◆ Try it: Write out the listing from the line with "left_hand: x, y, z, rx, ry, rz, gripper" to the line with "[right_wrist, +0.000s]", both lines included, exactly and nothing beyond. Leave pictures out.

◆ Collected data:
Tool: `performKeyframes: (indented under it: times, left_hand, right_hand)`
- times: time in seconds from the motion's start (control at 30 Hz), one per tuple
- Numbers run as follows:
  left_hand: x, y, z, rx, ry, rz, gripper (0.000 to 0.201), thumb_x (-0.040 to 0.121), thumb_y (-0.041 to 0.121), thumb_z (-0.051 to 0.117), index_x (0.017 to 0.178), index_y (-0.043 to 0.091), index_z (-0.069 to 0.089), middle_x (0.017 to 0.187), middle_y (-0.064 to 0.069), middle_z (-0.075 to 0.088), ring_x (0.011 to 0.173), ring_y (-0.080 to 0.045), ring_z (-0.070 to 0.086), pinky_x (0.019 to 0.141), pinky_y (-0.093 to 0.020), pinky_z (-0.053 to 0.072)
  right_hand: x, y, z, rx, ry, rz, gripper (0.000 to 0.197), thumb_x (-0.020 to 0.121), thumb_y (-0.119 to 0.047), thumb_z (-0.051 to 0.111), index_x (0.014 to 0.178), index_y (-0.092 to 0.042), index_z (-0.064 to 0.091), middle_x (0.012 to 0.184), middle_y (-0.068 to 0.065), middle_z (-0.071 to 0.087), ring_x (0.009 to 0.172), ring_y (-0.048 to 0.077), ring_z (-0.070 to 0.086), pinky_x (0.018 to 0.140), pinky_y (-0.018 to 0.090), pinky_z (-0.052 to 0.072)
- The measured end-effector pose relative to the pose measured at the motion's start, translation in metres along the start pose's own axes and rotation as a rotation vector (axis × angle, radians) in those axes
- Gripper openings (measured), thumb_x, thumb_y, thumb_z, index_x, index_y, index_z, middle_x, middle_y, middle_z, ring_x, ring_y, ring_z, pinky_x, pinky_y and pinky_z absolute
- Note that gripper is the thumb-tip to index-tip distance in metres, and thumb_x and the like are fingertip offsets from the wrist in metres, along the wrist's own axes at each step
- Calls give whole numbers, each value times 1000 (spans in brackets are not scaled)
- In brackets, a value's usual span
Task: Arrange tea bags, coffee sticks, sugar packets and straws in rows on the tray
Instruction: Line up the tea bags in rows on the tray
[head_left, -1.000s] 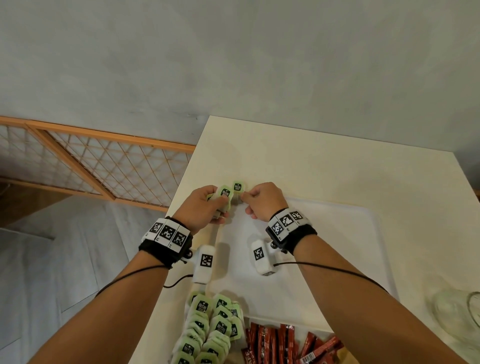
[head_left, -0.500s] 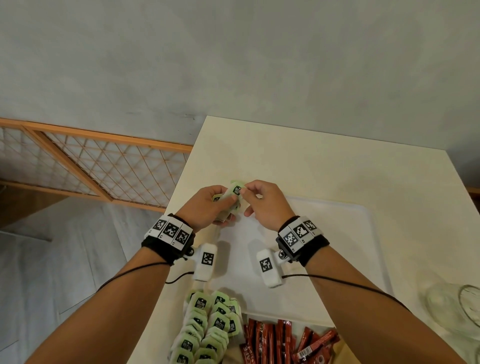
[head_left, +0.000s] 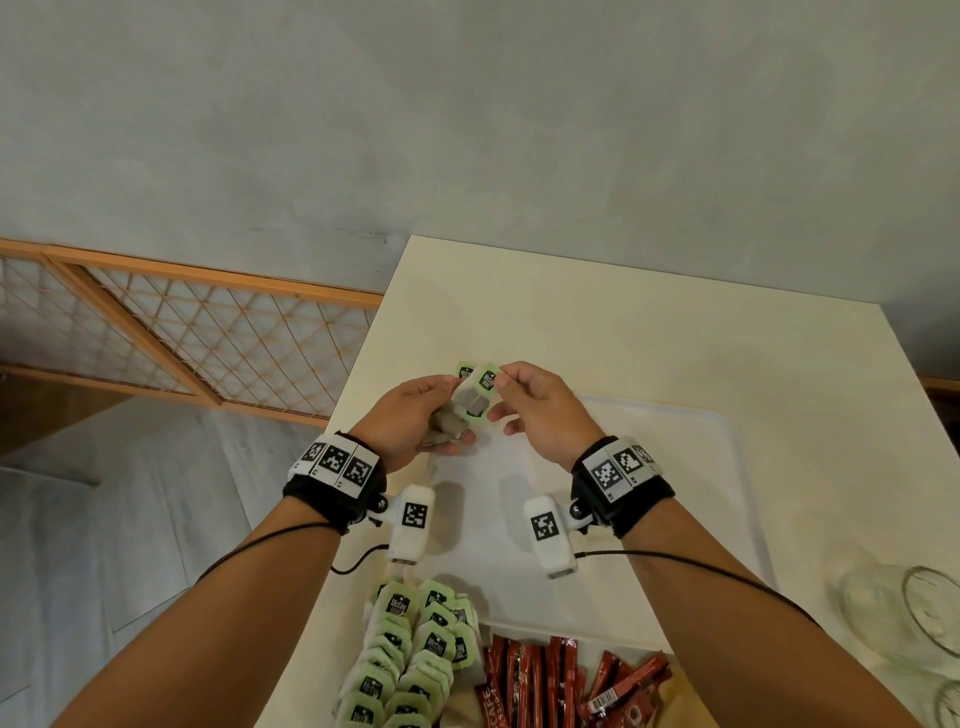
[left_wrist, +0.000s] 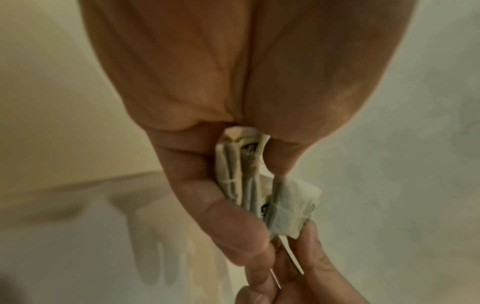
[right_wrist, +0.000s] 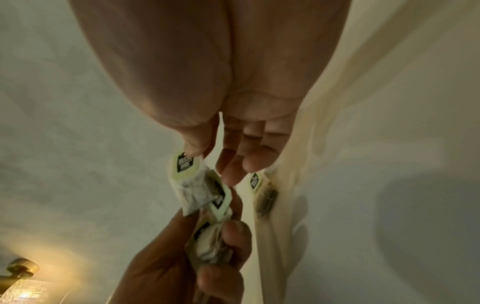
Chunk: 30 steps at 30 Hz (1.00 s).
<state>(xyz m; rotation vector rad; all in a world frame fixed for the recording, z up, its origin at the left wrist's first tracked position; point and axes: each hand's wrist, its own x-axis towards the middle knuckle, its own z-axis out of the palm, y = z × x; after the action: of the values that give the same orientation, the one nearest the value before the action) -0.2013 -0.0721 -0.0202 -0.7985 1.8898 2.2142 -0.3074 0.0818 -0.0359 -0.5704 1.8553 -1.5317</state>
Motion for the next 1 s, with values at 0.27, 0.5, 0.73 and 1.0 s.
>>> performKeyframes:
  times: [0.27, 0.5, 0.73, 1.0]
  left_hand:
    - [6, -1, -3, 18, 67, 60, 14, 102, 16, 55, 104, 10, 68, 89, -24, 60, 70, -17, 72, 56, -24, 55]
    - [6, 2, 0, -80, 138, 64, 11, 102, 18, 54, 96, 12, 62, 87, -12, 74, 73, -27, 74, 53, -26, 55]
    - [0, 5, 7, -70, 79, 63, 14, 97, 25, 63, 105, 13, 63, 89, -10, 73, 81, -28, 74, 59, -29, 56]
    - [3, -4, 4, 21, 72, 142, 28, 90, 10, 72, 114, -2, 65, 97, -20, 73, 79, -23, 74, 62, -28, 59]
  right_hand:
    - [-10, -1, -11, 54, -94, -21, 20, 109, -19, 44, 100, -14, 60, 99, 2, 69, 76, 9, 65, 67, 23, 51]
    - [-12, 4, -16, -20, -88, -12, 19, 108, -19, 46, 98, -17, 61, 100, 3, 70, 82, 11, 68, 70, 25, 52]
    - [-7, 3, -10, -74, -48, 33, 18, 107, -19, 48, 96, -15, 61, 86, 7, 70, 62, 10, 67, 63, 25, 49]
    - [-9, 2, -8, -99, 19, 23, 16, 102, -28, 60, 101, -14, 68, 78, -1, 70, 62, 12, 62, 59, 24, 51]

◆ Answer to the problem:
  left_hand: x, y, z, rx, ry, rz, gripper (0.000 to 0.201), thumb_x (-0.040 to 0.121), thumb_y (-0.041 to 0.121), thumb_z (-0.051 to 0.117), index_x (0.017 to 0.178), index_y (-0.043 to 0.091), index_z (-0.069 to 0.089), middle_x (0.017 to 0.187), middle_y (-0.064 to 0.069), middle_z (-0.075 to 0.088), ring_x (0.011 to 0.173), ring_y (-0.080 to 0.045), ring_z (-0.070 to 0.086), pinky_x (0.019 to 0.141), pinky_y (-0.093 to 0.020), pinky_z (-0.053 to 0.072)
  right_hand: x, y, z, rx, ry, rz, gripper (0.000 to 0.197), thumb_x (-0.020 to 0.121), thumb_y (-0.119 to 0.047), thumb_z (-0.051 to 0.111), index_x (0.014 to 0.178), index_y (-0.092 to 0.042), index_z (-0.064 to 0.091), middle_x (0.012 to 0.184), middle_y (-0.068 to 0.065), middle_z (-0.071 to 0.087), ring_x (0.009 to 0.172), ring_y (-0.048 to 0.077), ring_z (-0.070 to 0.086), pinky_x (0.018 to 0.140), pinky_y (-0.018 to 0.090), pinky_z (-0.052 to 0.072)
- The measured end-effector pose relative to the pose measured at the motion's start, translation in metres along the start pose's own axes and rotation as a rotation vector (axis × angle, radians) in those axes
- Gripper openings (measured), thumb_x, thumb_y, thumb_z, index_x, index_y, index_z, middle_x, middle_y, middle_z, ring_x, ring_y, ring_z, pinky_x, pinky_y and pinky_z absolute
- Note that gripper is the thumb-tip to index-tip distance in metres, and thumb_x and the like are fingertip offsets from the wrist in metres, along the wrist's own axes at each step
- Calls give whole numbers, each value times 1000 (spans in brackets are not scaled)
- In brackets, a value's usual span
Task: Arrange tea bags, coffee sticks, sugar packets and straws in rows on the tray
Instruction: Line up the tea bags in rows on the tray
[head_left, -1.000s] 
[head_left, -0.500s] 
[head_left, +0.000s] 
[left_wrist, +0.000s] 
[right_wrist, +0.000s] 

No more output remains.